- [Data block]:
Segment Open

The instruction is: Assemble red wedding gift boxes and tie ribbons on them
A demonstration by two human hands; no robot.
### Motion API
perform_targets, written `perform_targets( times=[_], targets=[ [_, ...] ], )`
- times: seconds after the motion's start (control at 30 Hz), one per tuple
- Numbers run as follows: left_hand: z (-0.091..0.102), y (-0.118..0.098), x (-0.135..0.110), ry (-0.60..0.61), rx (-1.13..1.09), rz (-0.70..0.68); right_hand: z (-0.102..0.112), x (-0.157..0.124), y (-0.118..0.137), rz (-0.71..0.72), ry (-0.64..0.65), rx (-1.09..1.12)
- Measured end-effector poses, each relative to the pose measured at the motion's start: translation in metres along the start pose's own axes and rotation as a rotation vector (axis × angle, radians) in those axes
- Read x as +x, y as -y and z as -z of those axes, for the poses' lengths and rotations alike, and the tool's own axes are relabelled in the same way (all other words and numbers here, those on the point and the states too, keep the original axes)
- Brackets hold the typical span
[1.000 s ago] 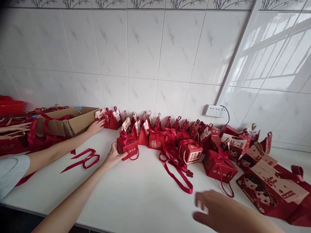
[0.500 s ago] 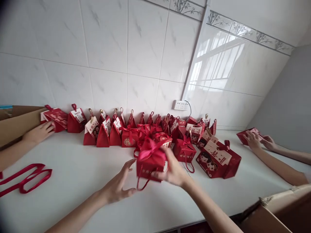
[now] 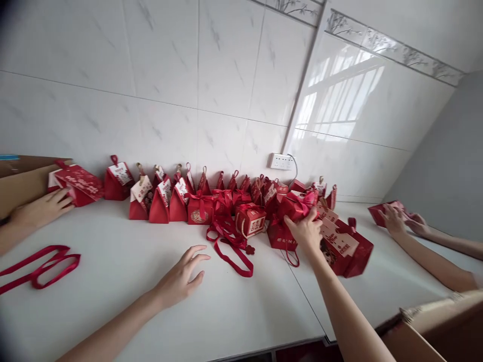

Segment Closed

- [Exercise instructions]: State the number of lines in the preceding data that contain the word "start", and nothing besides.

- [Task response]: 2